In the material below, find each line that contains the word "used" and copy it.

_ _ _

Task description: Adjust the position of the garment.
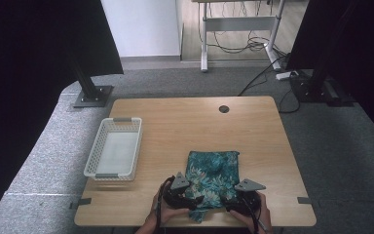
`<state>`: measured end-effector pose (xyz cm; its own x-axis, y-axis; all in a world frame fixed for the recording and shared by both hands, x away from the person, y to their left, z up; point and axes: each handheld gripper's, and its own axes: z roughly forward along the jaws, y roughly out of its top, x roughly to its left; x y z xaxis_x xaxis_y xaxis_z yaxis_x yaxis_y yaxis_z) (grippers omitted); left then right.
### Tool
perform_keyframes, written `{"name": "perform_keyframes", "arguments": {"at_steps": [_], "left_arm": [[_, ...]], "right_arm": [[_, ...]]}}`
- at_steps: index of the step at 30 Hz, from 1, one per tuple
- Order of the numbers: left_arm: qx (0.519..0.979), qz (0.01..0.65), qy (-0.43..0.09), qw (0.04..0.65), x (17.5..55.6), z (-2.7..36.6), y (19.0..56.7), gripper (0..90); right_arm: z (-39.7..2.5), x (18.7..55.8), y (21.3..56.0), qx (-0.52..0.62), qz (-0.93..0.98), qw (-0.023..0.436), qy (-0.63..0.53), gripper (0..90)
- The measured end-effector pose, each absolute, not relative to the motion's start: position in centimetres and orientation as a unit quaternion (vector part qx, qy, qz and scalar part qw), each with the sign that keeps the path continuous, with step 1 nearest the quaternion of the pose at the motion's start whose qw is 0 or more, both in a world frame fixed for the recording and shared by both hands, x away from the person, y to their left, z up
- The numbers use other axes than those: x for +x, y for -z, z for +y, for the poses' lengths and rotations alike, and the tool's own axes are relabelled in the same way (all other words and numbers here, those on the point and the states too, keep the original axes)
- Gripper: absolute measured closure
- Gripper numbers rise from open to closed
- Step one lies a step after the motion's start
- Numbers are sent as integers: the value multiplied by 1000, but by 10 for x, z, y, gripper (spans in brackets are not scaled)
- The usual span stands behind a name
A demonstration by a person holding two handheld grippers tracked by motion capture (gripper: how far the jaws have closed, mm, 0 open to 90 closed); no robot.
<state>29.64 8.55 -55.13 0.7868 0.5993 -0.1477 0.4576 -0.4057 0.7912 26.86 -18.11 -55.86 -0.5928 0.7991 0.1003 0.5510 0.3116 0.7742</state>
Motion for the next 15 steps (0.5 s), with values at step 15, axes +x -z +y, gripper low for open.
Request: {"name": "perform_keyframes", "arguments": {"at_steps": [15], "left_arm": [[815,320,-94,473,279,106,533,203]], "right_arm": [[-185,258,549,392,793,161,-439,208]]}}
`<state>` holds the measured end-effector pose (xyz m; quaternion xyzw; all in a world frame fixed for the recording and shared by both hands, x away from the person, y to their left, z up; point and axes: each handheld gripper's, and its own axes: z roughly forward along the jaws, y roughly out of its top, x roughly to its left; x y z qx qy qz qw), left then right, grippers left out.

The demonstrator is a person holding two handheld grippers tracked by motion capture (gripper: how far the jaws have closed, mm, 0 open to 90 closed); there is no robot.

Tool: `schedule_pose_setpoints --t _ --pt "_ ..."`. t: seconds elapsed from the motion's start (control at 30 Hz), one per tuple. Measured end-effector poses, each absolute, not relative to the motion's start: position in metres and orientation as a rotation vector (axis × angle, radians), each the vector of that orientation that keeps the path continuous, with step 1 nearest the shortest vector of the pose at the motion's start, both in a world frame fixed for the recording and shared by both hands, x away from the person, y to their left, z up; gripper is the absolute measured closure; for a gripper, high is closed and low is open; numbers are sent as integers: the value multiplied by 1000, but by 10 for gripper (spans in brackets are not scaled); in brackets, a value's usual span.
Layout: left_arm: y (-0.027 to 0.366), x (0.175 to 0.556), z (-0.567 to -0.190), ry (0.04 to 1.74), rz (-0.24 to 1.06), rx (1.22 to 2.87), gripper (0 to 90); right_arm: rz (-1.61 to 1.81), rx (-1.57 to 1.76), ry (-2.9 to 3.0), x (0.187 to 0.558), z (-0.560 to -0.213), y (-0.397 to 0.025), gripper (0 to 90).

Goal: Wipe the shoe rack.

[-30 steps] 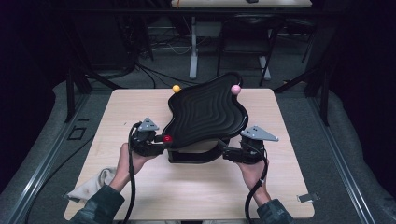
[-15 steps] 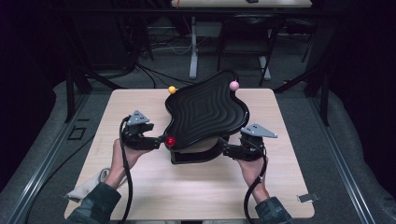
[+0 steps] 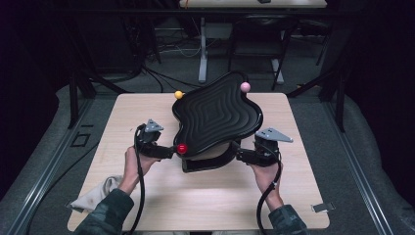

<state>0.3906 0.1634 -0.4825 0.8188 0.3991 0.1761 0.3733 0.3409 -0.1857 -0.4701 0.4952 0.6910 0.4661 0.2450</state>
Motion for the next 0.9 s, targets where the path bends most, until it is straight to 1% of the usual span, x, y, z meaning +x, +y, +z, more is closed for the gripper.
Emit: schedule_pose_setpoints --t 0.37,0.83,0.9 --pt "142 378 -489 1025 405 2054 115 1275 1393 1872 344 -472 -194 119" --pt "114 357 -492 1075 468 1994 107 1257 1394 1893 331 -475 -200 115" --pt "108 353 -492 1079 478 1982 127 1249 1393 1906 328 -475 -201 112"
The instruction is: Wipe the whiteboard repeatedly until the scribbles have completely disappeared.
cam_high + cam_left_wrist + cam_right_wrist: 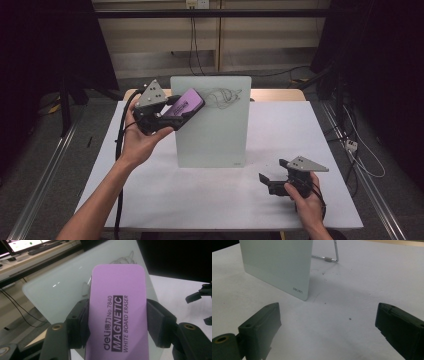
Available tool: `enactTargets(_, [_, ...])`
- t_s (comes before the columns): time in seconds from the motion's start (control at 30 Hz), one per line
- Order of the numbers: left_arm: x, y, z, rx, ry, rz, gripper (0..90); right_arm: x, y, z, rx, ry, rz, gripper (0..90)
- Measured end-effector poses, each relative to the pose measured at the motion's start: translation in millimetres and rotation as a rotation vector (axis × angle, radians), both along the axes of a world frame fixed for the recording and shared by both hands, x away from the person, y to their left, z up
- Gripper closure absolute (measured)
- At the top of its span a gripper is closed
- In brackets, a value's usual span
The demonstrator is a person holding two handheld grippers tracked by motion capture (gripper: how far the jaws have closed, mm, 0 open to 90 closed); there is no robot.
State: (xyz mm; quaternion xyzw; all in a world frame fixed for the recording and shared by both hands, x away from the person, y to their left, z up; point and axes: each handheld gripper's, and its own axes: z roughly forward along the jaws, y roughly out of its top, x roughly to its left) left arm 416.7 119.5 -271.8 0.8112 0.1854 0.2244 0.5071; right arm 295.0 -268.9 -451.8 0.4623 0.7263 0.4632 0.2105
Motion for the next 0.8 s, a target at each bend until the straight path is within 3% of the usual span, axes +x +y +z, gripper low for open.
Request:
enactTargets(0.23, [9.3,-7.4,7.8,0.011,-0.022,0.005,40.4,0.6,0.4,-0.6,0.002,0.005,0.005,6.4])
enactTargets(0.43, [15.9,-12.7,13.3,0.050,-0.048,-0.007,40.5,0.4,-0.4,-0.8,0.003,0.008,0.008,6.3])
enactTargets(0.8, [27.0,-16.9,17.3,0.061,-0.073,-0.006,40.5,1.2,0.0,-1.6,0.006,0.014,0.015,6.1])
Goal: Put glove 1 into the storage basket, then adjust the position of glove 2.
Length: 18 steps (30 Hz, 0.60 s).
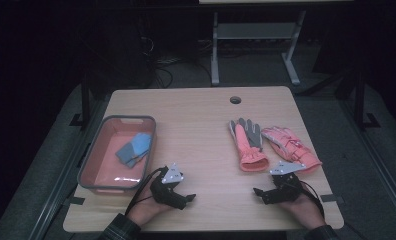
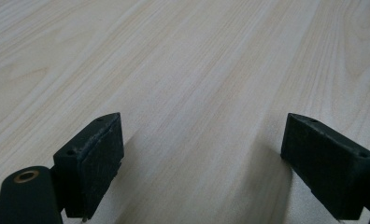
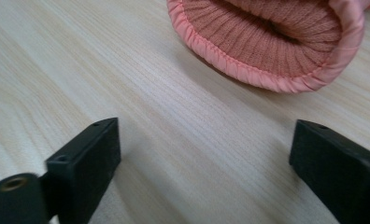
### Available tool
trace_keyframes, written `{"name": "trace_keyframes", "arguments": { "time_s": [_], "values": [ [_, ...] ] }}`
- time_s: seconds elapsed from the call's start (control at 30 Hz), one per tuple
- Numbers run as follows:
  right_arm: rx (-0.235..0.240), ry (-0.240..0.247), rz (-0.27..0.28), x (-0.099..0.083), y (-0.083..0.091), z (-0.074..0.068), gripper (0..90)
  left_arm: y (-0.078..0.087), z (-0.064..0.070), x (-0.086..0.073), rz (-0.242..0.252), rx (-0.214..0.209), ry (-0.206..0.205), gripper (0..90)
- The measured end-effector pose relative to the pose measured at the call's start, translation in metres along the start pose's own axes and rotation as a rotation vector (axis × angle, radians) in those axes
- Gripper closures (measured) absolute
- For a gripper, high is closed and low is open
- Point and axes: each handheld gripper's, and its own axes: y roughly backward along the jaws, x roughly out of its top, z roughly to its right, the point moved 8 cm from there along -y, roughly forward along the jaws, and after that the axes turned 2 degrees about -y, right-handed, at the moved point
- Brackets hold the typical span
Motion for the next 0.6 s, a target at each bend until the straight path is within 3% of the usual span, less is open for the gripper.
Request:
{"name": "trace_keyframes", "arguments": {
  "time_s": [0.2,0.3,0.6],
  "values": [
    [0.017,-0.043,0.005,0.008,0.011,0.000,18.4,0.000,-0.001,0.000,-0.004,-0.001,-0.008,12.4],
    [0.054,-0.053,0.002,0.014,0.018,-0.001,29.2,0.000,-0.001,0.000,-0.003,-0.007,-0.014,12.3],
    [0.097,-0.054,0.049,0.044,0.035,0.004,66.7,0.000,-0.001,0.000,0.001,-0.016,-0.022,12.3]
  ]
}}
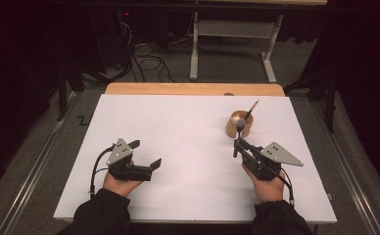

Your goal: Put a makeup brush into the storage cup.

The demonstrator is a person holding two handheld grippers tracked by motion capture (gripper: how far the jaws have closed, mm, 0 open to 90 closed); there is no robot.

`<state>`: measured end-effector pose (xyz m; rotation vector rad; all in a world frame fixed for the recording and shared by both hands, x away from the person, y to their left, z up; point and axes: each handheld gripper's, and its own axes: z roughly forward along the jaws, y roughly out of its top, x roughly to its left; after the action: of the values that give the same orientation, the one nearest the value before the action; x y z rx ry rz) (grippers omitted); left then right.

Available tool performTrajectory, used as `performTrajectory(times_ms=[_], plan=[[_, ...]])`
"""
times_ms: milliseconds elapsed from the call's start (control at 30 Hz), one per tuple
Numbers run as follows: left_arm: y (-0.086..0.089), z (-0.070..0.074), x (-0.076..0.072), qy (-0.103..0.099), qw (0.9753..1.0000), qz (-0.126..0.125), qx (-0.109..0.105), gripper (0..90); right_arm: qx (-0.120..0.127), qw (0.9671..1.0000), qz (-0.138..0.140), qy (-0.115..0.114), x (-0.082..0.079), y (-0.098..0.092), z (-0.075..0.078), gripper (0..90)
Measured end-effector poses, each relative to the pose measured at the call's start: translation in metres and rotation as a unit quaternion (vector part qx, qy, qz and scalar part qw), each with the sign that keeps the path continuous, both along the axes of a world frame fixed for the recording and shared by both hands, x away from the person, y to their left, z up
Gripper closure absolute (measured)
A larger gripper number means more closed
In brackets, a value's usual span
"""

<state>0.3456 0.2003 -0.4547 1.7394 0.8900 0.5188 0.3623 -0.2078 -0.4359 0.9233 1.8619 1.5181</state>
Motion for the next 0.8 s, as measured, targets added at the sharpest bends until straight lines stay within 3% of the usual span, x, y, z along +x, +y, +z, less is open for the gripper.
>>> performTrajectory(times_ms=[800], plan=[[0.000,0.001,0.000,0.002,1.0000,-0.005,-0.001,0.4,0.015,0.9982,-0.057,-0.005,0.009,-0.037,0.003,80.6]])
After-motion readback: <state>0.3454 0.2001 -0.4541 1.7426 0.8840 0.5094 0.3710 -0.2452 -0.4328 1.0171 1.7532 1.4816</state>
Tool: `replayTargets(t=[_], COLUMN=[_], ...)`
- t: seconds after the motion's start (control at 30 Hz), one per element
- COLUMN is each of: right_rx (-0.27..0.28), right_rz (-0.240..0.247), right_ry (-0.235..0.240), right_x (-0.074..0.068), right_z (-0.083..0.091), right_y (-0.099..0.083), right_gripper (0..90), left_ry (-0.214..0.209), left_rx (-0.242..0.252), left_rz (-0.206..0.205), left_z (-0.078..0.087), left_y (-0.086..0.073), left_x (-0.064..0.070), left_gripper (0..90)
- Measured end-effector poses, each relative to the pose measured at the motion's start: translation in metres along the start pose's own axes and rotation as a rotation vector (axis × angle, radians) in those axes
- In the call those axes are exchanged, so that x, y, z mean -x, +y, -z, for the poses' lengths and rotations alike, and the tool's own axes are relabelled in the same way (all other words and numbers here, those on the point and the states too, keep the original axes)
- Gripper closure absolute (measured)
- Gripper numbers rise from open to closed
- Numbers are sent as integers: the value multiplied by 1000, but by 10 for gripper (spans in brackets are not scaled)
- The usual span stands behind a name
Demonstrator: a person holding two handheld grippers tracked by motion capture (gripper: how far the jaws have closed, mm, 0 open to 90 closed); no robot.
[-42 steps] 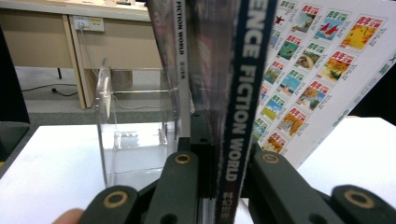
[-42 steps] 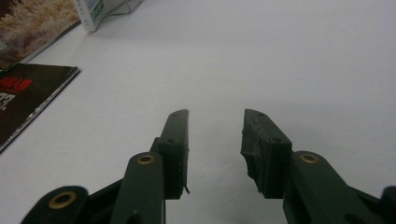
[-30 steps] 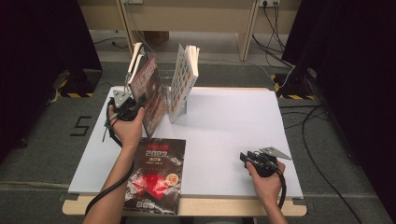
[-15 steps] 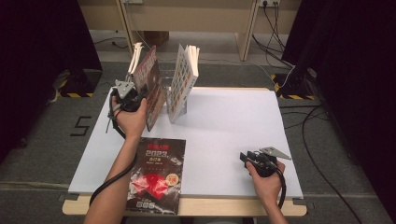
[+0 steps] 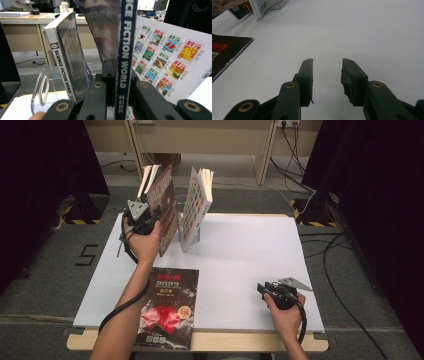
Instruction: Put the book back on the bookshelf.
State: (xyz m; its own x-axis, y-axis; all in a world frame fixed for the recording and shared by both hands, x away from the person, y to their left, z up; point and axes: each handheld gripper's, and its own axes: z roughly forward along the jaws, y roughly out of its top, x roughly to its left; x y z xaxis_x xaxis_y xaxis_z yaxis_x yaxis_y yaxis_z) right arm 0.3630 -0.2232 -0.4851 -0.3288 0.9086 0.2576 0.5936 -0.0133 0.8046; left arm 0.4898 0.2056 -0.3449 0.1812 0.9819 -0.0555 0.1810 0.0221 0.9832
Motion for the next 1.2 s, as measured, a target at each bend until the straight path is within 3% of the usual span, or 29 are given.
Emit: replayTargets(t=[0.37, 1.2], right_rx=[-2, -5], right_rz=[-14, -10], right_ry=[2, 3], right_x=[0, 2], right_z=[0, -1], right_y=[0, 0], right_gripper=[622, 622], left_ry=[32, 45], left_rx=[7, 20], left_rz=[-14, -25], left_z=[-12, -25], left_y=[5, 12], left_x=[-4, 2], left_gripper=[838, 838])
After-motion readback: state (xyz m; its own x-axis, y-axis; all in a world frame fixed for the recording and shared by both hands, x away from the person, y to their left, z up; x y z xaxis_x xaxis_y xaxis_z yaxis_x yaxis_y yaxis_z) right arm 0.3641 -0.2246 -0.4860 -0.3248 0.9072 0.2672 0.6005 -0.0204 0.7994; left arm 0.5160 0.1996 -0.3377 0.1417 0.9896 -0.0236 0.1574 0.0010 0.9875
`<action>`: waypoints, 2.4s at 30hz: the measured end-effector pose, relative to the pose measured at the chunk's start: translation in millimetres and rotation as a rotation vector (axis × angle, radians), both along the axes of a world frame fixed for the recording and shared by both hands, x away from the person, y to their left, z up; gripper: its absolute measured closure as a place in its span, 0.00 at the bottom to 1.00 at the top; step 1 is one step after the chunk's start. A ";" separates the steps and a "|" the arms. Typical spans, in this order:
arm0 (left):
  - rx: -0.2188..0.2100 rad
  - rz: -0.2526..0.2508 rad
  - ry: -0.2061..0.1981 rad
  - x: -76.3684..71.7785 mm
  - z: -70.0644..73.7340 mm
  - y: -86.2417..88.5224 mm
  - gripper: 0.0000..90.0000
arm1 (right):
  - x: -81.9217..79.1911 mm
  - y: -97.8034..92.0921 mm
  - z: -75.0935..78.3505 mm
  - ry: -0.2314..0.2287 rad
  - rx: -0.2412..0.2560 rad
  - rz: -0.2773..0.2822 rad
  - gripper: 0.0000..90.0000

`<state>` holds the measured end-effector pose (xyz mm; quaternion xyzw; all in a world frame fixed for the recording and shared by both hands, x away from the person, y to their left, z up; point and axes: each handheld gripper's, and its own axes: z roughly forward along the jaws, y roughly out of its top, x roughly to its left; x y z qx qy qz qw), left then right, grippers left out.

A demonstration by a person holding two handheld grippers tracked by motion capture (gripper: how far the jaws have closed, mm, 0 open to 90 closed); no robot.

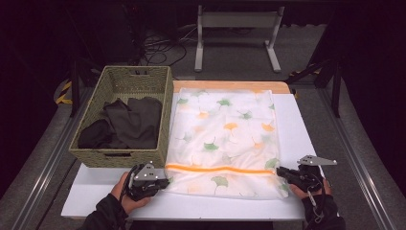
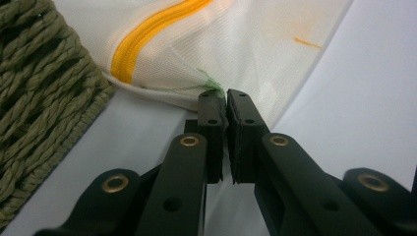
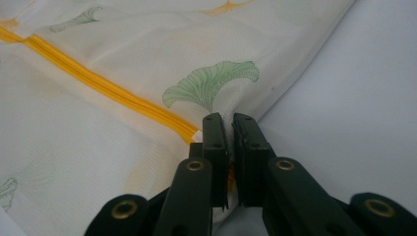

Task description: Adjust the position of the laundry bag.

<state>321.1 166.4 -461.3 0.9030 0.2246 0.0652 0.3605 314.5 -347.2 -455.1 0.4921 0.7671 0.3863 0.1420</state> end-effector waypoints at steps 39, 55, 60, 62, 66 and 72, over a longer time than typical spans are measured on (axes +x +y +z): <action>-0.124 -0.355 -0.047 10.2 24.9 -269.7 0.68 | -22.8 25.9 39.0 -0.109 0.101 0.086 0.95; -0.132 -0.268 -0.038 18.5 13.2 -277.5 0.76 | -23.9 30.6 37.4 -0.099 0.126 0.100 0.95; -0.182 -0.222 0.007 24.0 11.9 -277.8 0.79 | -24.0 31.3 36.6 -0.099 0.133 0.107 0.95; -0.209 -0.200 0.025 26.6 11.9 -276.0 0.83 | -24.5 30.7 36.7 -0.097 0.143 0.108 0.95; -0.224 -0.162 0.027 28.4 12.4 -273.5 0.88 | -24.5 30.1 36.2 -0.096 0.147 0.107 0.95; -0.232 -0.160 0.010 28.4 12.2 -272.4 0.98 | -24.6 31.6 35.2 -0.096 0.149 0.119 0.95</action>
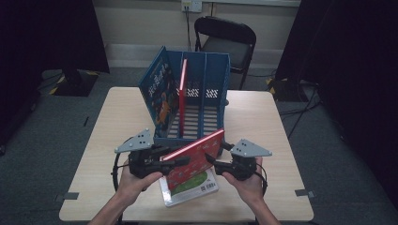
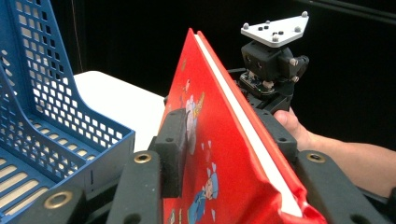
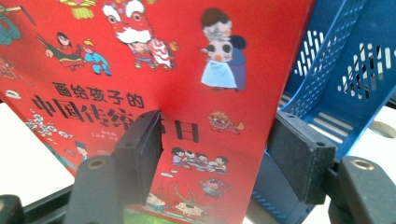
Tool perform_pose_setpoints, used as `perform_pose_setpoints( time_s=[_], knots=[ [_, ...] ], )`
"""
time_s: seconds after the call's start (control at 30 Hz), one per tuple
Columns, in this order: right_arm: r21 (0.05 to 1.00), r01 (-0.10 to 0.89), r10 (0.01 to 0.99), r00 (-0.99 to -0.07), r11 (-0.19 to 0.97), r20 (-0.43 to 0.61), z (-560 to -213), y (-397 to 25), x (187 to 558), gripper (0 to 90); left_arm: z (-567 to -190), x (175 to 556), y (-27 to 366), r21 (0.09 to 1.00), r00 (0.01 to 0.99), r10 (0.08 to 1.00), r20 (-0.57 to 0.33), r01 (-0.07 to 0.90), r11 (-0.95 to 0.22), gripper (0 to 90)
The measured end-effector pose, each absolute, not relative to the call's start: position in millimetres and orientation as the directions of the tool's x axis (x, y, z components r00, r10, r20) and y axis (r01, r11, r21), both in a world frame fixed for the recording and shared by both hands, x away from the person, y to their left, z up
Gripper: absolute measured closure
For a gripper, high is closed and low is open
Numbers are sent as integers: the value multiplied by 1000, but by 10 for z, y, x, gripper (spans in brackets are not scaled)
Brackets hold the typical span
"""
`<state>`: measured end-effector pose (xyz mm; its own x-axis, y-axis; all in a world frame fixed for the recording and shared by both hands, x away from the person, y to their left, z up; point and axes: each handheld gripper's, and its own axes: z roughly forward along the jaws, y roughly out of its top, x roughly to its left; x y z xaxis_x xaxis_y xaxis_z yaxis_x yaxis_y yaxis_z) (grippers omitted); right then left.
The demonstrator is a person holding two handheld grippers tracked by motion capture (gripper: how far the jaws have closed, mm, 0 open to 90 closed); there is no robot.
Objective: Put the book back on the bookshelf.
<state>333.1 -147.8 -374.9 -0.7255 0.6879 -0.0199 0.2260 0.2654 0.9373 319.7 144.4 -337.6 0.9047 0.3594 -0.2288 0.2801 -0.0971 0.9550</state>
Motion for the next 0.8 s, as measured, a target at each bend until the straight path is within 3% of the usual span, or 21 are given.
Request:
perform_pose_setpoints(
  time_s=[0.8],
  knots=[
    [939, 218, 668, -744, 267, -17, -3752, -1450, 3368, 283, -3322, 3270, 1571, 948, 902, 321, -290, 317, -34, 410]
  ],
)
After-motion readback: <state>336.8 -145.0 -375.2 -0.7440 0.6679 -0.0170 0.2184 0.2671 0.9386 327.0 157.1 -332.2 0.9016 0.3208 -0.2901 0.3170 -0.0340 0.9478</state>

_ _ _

▸ WORKED SOLUTION:
Available tool performTrajectory, used as `performTrajectory(times_ms=[_], plan=[[_, ...]])`
Tool perform_pose_setpoints, used as `perform_pose_setpoints( time_s=[_], knots=[ [_, ...] ], )`

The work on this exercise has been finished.